1765-08-14, de Voltaire [François Marie Arouet] à Baron Friedrich Melchior von Grimm.

Je n'avais pas manqué, mon cher prophète, d'écrire à l'impératrice de Russie, car lorsqu'il s'agit de faire du bien il est permis d'être imprudent.
Cette souveraine qui m'a daigné écrire une lettre aussi philosophique que charmante vient de se signaler par deux actions dont aucune de nos dévotes n'est capable. Les philosophes vraiment français contribuent à sa réputation, et les Welches ne pourront la ternir.

Je suspends ma lettre pour aller entendre melle Clairon qui va jouer Electre dans la tragédie d'Oreste.

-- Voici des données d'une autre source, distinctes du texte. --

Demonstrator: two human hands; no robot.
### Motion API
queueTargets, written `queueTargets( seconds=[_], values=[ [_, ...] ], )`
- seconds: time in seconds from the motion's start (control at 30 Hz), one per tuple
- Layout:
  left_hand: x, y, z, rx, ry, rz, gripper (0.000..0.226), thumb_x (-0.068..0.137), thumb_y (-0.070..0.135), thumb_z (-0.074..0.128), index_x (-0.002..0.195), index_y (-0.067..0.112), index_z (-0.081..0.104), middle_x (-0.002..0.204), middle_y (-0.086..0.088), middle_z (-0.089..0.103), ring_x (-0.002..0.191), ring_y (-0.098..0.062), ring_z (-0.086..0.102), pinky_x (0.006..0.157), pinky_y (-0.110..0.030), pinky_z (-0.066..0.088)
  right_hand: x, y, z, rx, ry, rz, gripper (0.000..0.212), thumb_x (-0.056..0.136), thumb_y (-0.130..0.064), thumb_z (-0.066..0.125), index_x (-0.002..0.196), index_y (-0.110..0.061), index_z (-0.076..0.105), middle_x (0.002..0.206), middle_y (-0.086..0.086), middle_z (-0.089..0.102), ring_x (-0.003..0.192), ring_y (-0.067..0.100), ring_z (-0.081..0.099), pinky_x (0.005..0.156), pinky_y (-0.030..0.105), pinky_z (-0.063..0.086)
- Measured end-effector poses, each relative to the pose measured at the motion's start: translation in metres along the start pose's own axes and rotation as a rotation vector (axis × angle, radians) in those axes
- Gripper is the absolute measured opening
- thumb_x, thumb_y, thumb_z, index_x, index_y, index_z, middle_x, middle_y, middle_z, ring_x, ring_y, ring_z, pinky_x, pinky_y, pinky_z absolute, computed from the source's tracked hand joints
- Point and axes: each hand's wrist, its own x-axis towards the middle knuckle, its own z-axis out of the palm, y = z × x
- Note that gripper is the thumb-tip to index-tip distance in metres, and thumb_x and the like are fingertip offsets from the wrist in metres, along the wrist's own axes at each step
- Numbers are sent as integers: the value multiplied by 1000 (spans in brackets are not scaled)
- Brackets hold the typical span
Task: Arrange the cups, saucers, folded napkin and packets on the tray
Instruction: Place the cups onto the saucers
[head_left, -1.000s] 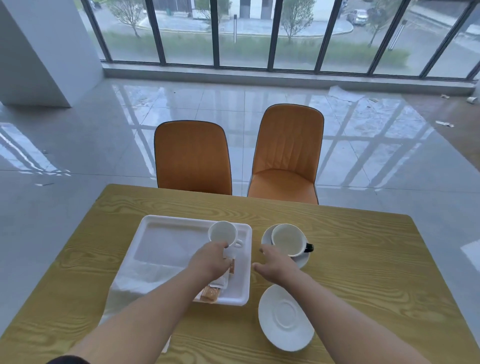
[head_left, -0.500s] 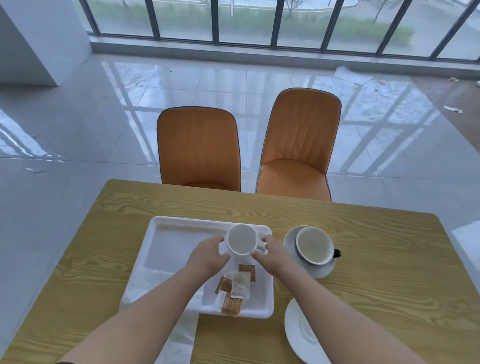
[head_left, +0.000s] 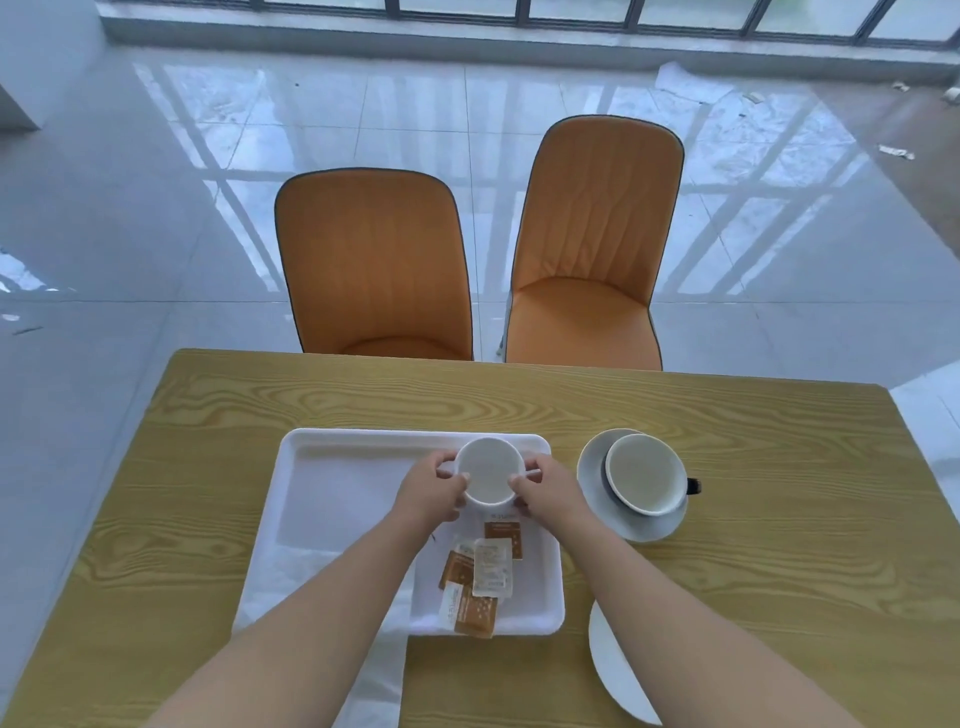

J'en viens, j'ai été dans le ciel pendant deux heures. Il y a eu bien des talents en France, il n'y en a eu aucun qui en son genre ait été poussé à cette perfection. Je suis hors de moi. Il est convenable, il est juste que melle Clairon ait des dégoûts, et que Freron soit honoré et récompensé.

Ce qui vous étonnera c'est que cette sublime personne n'a été déparée par aucun acteur tant elle les animait tous. Je suis bien sûr qu'elle n'a jamais fait plus d'impression à Paris que dans ma masure allobroge où j'avais rassemblé environ cent cinquante personnes, la plupart dignes de l'entendre.

Malgré tous mes transports, mademoiselle Clairon ne me fait pas oublier madame Calas: mon cœur est fait pour les grandes passions. Dans l'instant je reçois quelques signatures de souscripteurs. J'espère que cette entreprise ne sera pas infructueuse, et je doute que le nombre des estampes puisse suffire. Je suis aux pieds de monsieur de Carmontel; il fait une action digne de ses crayons; vous en faites une digne de votre cœur. Je présente mon respect à ma charmante philosophe que je n'oublierai jamais. Puissent tous les Welches devenir français! Je vous embrasse avec la plus vive tendresse.